6 Husband cites Black v. Black for the proposition that cohabitation need not be ongoing: “the order imposing alimony terminate[s] automatically upon the establishment of cohabitation.” 2008 UT App 465, ¶ 8, 199 P.3d 371. This passage is court of appeals dicta and does not bind us. Moreover, in light of our decision today, it misstates the law.

7 The court of appeals also resisted this conclusion because it might allow for “alimony reinstatement once cohabitation ends.” Scott, 2016 UT App 31, ¶ 32. The court of appeals opined that if the legislature wanted this result, it could have said so explicitly, perhaps by including a provision that stated “that alimony is only suspended during cohabitation.” Id. We see two issues with this conclusion. First, as written, the statute does not suspend alimony during cohabitation. The statute’s plain language does not require the resumption of alimony payments after the paying spouse establishes cohabitation, even if the cohabiting later ends. The seemingly anomalous result the court of appeals assails will occur only when the cohabitation begins and ends before the paying spouse can file a termination petition. Second, although we wholeheartedly agree with the court of appeals that the legislature could have been clearer, we are not justified from departing from the plain language of the statute just because we can envision a manner in which the legislature could have expressed its intent more clearly.

¶27 We understand the court of appeals’ instinct to push against the result the plain language yields, and we understand the temptation to read the statute in a fashion that treats cohabitation identically to remarriage.
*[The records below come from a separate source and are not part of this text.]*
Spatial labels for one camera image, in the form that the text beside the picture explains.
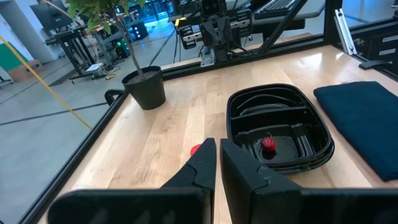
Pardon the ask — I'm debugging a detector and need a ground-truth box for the black keyboard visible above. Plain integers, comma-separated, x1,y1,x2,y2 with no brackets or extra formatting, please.
254,0,296,20

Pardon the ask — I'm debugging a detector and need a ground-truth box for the cardboard box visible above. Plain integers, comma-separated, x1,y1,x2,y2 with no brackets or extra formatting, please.
7,59,44,83

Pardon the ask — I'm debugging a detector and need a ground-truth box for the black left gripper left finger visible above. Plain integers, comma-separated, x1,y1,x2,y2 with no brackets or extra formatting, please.
48,138,218,224

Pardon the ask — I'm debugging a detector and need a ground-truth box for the black work table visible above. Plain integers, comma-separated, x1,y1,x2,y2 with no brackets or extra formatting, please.
45,24,97,80

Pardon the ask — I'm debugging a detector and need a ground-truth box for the computer with blue lights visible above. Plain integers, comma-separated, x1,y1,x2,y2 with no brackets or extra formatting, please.
127,21,149,41

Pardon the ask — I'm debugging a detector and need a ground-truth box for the black metal table frame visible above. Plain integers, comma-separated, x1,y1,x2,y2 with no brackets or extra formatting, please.
18,0,398,224

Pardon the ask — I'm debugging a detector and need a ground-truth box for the black divided plastic container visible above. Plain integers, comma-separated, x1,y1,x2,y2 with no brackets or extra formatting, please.
226,83,336,175

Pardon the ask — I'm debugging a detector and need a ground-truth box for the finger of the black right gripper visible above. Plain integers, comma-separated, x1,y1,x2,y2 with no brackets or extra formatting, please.
217,17,241,47
200,26,218,47

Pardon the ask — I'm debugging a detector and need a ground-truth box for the silver aluminium bracket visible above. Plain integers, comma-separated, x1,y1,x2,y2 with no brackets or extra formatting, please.
334,8,358,56

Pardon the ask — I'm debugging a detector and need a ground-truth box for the grey desk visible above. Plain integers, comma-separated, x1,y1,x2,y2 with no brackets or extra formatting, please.
251,0,326,32

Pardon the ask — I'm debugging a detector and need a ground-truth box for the dark blue folded cloth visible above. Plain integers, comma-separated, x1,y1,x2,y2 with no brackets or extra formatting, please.
313,81,398,182

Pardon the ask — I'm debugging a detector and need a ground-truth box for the green panel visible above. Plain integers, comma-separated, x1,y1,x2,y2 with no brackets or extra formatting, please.
0,42,21,72

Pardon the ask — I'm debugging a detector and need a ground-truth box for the yellow cord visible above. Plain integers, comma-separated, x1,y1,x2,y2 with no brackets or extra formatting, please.
0,35,93,130

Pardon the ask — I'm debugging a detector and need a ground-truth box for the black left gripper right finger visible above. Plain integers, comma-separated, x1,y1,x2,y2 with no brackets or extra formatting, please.
220,139,398,224

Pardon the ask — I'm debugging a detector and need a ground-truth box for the green plant in black pot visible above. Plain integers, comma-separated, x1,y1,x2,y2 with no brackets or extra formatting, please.
65,0,167,111

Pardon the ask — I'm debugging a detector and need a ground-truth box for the black drawer cabinet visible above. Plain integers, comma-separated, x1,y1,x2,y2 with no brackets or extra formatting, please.
351,27,398,75

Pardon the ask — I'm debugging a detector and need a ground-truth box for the computer with green lights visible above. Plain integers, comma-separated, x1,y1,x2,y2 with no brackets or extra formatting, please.
114,39,131,60

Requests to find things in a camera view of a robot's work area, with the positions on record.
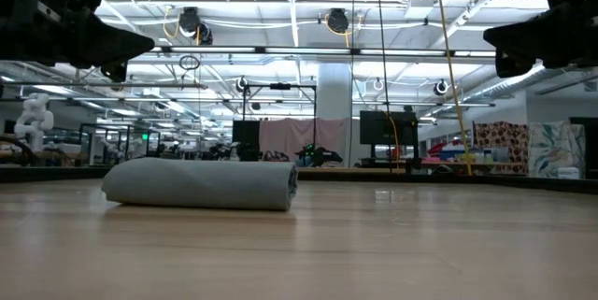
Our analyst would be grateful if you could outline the white container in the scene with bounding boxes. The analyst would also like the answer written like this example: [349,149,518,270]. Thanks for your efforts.
[556,165,581,180]

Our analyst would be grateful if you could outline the grey towel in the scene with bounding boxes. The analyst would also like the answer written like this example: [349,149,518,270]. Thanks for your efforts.
[100,156,300,213]

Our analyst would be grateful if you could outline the black robot with green light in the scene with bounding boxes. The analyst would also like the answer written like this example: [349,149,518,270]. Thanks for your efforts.
[293,142,346,168]

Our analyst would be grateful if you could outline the black coiled cable ring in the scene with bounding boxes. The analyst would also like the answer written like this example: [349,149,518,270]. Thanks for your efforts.
[178,53,202,72]

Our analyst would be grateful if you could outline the white pillar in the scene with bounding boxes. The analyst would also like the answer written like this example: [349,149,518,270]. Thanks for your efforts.
[317,62,353,121]

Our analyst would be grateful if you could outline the long black hanging cable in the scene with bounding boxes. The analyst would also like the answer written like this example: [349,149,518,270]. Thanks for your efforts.
[374,0,394,173]

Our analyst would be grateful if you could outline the leaf print cloth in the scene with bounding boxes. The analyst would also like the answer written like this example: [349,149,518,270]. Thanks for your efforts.
[526,120,589,179]

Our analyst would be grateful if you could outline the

It may seem incongruous that a marriage lasting forty-eight hours will terminate alimony but that a cohabiting relationship lasting years may not if that relationship ends before the paying spouse files to terminate alimony. But we do not believe, as the court of appeals did, that this is a result that the legislature “could not have intended.” Scott, 2016 UT App 31, ¶ 33 (quoting Marion Energy, Inc. v. KFJ Ranch P’ship, 2011 UT 50, ¶ 26, 267 P.3d 863 (invoking “absurdity” doctrine)).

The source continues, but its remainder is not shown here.